### Problem to work on
Every line of the material should be output exactly as written.
============================================================
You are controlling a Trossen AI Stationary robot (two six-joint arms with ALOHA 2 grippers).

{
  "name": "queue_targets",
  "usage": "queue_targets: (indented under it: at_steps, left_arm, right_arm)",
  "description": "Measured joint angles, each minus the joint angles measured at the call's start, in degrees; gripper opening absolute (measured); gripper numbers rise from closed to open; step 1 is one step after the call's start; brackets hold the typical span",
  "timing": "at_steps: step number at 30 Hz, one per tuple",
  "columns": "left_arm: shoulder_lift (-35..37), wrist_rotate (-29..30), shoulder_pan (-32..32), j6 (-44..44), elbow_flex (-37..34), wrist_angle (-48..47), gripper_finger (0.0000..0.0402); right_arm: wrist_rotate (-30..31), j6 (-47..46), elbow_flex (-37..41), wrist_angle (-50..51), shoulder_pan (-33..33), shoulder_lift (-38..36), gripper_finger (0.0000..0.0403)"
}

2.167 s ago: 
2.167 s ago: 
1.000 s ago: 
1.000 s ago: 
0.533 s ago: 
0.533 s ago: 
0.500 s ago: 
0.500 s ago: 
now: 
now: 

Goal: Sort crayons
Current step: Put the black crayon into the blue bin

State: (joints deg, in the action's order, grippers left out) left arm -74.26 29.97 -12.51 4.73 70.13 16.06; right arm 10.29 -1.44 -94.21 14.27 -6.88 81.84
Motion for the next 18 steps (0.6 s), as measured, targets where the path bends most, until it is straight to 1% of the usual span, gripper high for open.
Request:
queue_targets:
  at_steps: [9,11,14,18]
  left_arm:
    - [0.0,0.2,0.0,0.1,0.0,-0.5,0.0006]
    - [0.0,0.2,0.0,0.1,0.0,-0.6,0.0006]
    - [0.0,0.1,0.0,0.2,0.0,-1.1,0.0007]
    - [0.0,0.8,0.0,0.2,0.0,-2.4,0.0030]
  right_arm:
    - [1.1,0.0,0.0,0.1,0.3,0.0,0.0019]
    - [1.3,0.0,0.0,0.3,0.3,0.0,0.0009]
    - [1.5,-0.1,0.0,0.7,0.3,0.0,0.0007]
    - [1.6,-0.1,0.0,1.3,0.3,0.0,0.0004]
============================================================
### Solution to this exercise
You are controlling a Trossen AI Stationary robot (two six-joint arms with ALOHA 2 grippers).

{
  "name": "queue_targets",
  "usage": "queue_targets: (indented under it: at_steps, left_arm, right_arm)",
  "description": "Measured joint angles, each minus the joint angles measured at the call's start, in degrees; gripper opening absolute (measured); gripper numbers rise from closed to open; step 1 is one step after the call's start; brackets hold the typical span",
  "timing": "at_steps: step number at 30 Hz, one per tuple",
  "columns": "left_arm: shoulder_lift (-35..37), wrist_rotate (-29..30), shoulder_pan (-32..32), j6 (-44..44), elbow_flex (-37..34), wrist_angle (-48..47), gripper_finger (0.0000..0.0402); right_arm: wrist_rotate (-30..31), j6 (-47..46), elbow_flex (-37..41), wrist_angle (-50..51), shoulder_pan (-33..33), shoulder_lift (-38..36), gripper_finger (0.0000..0.0403)"
}

2.167 s ago: 
2.167 s ago: 
1.000 s ago: 
1.000 s ago: 
0.533 s ago: 
0.533 s ago: 
0.500 s ago: 
0.500 s ago: 
now: 
now: 

Goal: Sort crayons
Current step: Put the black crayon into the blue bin

State: (joints deg, in the action's order, grippers left out) left arm -74.26 29.97 -12.51 4.73 70.13 16.06; right arm 10.29 -1.44 -94.21 14.27 -6.88 81.84
Motion for the next 18 steps (0.6 s), as measured, targets where the path bends most, until it is straight to 1% of the usual span, gripper high for open.
Request:
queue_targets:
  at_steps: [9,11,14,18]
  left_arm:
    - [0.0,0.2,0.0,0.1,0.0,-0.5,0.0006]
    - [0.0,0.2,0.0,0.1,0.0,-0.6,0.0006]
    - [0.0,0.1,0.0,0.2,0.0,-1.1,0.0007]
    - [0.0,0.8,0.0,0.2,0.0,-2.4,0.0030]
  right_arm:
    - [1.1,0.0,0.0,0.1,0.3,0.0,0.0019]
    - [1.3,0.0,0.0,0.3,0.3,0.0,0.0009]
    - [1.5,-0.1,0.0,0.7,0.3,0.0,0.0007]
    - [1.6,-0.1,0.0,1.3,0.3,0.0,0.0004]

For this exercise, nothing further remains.